Although unedited and unrevised, The Fighting Years of an American Falangist in Europe has the power of a work based on extreme experience, as well as containing various colorful observations on lesser-known aspects of Ignacio Zubieta’s life, over which we shall pass in discreet silence. Among the numerous grievances addressed to Zubieta by his brother in arms convalescing in Riga we note only one, of a purely literary nature, regarding the authorship of the Schiller translations. In any case, and whatever the truth of that matter, we know that the two friends met again, albeit in the presence of a third party, the painter Lemercier, and that together they resumed the struggle, this time in the controversial Brigade Charlemagne. It is hard to know who led whom into that final adventure.

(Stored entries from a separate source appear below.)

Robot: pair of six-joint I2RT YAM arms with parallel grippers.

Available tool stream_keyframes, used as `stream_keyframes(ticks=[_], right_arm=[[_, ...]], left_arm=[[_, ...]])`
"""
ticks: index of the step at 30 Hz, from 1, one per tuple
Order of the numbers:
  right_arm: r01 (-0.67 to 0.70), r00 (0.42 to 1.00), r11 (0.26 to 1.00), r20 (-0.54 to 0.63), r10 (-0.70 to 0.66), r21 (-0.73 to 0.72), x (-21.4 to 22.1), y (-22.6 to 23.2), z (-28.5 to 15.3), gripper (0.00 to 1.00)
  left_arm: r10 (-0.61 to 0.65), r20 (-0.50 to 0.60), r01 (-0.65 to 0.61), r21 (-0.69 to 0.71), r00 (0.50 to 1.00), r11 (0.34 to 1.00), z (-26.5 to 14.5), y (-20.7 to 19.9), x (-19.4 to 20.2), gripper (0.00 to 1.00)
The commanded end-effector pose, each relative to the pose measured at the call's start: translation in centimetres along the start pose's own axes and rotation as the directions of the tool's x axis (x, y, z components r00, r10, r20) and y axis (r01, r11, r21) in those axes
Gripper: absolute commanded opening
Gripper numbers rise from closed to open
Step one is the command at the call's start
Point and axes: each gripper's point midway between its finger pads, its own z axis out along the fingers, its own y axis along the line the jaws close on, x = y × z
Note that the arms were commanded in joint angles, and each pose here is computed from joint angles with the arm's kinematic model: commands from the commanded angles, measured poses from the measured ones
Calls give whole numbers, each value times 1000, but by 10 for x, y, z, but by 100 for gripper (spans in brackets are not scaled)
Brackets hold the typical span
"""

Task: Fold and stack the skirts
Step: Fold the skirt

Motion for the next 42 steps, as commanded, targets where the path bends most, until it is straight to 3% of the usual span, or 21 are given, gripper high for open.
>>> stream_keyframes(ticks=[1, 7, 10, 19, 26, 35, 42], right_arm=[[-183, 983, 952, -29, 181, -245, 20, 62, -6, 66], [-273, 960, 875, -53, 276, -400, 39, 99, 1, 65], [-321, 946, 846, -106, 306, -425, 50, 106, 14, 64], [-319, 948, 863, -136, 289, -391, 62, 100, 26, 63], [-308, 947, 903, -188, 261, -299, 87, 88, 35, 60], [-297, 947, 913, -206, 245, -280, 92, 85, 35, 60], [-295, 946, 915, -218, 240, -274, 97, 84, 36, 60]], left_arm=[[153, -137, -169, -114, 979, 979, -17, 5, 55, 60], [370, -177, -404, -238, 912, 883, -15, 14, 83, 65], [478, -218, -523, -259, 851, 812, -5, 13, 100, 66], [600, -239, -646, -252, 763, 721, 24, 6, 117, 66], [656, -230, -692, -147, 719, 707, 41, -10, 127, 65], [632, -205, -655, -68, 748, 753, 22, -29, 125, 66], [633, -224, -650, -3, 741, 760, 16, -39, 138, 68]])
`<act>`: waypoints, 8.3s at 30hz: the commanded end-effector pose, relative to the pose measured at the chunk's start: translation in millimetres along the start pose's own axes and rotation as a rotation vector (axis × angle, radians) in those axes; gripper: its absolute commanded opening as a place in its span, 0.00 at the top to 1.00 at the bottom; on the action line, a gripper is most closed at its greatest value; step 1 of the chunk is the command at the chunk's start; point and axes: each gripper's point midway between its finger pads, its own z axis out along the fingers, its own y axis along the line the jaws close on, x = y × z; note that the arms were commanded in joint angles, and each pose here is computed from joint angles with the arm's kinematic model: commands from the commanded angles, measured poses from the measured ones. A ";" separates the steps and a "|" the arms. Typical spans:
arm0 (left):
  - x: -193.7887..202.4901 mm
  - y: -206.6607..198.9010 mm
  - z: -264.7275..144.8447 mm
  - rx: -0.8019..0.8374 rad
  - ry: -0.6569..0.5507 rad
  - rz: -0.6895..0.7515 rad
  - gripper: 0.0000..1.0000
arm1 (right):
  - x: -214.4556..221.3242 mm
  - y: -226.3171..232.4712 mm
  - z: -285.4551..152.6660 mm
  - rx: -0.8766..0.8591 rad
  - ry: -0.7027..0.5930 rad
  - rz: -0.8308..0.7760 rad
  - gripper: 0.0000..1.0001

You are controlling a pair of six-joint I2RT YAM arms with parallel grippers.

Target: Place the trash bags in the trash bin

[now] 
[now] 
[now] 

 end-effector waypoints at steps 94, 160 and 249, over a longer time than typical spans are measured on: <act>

The last work of Fernández-Gómez to come to public notice (although there is no reason to fear that it is really the last ) was the erotic novella The Countess of Bracamonte , which appeared under the Odin imprint in the Colombian city of Cali in the year 1986. The informed reader will have no trouble identifying the protagonist of this story as the Duchess of Bahamontes, and her two antagonists as the inseparable Zubieta and Fernández-Gómez. The novella is not without humor, which is remarkable, given the place and date of its composition: Paris, 1944. Fernández-Gómez no doubt indulged in a certain amount of embellishment. His Duchess of Bracamonte is 35 years old, not forty-something, the estimated age of the real Duchess. In Fernández-Gómez’s novel the two young Colombians (Aguirre and Garmendia) share the noble lady’s nights. During the day they sleep or write. The descriptions of Andalucian gardens are meticulous and, in their way, interesting.